Grupo se preparava para atacar sinagogas e homossexuais, segundo policiais; três bombas foram encontradas

Carlos Rollsing, especial para O Estado,

19 de maio de 2009 | 08h06

Ofensivas realizadas no princípio da manhã de segunda-feira, 18, contra residências de militantes gaúchos do grupo neonazista Neuland, que em alemão significa nova terra, resultaram na apreensão de mais de 300 peças alusivas aos ideais de Adolf Hitler. Camisetas, botas, livros, CD's, DVD's, cruzes, facas e bombas foram encontradas nas casas de membros da facção em Porto Alegre, Viamão, Cachoeirinha, Caxias do Sul e Bento Gonçalves.

 

O titular da 1º Delegacia de Polícia de Porto Alegre, Paulo César Jardim, acredita que, apesar de nenhuma prisão ter sido efetivada, a ação evitou ataques terroristas em sinagogas do Rio Grande do Sul para matar judeus. "Não podemos prender ninguém por pensar, cultuar ou planejar.

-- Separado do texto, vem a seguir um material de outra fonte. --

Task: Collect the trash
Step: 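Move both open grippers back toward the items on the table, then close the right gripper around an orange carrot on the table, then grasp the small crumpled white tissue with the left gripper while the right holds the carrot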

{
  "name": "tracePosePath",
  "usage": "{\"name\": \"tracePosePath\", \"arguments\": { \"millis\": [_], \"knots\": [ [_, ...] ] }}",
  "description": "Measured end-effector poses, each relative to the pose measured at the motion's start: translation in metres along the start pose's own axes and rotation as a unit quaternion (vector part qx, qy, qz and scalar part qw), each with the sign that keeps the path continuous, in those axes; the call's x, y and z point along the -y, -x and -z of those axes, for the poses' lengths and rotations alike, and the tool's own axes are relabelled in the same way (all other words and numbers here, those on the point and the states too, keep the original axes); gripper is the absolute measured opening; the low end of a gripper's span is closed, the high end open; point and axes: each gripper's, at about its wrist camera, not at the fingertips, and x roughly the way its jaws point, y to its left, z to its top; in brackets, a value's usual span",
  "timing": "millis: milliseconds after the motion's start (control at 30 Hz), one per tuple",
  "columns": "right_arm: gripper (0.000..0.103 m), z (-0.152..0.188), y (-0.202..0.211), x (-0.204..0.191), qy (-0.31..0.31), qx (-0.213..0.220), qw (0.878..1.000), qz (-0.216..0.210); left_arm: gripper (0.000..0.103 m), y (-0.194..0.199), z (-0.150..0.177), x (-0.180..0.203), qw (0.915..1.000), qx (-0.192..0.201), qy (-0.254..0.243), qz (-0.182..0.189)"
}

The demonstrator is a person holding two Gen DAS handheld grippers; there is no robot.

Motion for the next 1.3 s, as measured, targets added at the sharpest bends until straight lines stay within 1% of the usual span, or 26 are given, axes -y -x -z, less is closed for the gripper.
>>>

Mas, felizmente, conseguimos fazer o mais difícil: abortar tragédias futuras. De fato, eles estavam prestes a explodir uma sinagoga", assegurou o delegado. Quatro dos cinco proprietários do material apreendido são procurados para prestar depoimento.

 

O Neuland possui cerca de 50 membros identificados pela Polícia Civil em solo gaúcho. A matriz do grupo está em São Paulo, contando ainda com ramificações em Santa Catarina e no Paraná. O líder nacional é o paulista Ricardo Barollo, 34 anos, que está preso por duplo homicídio em penitenciária paranaense. Distribuindo ordens da cadeia, ele teria encomendado a morte de um casal curitibano, em abril passado, ao gaúcho Jairo Fischer, 21 anos, detido dias atrás em Teutônia pela prática dos assassinatos.

 

Os membros do Neuland não foram encontrados nas residências fiscalizadas durante a operação, mas, a partir de indícios e informações, o delegado Paulo César Jardim confirmou que o grupo importa armamentos pesados da Argentina. Em várias fotos e vídeos apreendidos, os pregadores do neonazismo posam com pistolas e metralhadoras. "Ainda não sabemos onde estão as armas. Mas a nossa busca por flagrantes é permanente". Algumas subdivisões do Neuland treinam os seus seguidores para a execução de diferentes tarefas, como fabricar bombas, cometer atentados e difundir a ideologia ariana. A parcela gaúcha da facção estaria preparando-se para transcender os ritos teóricos, buscando atuação prática em ataques contra judeus, homossexuais, negros e punks. Independentemente da posição ocupada na organização, os integrantes passam por lições doutrinais e operacionais. Os neonazistas brasileiros ainda trocam conhecimentos ideológicos com admiradores do ditador Adolf Hitler do Chile, da Inglaterra e da França.

 

No Rio Grande do Sul, já chega a 25 o número de militantes indiciados e denunciados à Justiça. Parte deles já cumpriu pena. Jardim afirma que dez assassinatos ocorridos nos últimos 60 dias no país são investigados por demonstrarem indicativos de vinculação com o Neuland. O delegado nega que a liderança gaúcha do grupo seja exercida por Jairo Fischer, preso em Teutônia e posteriormente transferido ao Paraná, onde responde pelo crime de duplo homicídio. "Ele ganhou fama e ascensão depois de ter matado duas pessoas a mando do Ricardo Barollo. Mas, apesar disso, ele não é dirigente do movimento no Rio Grande do Sul", ponderou. A identificação do comandante gaúcho da facção será mantida em sigilo para não atrapalhar as investigações.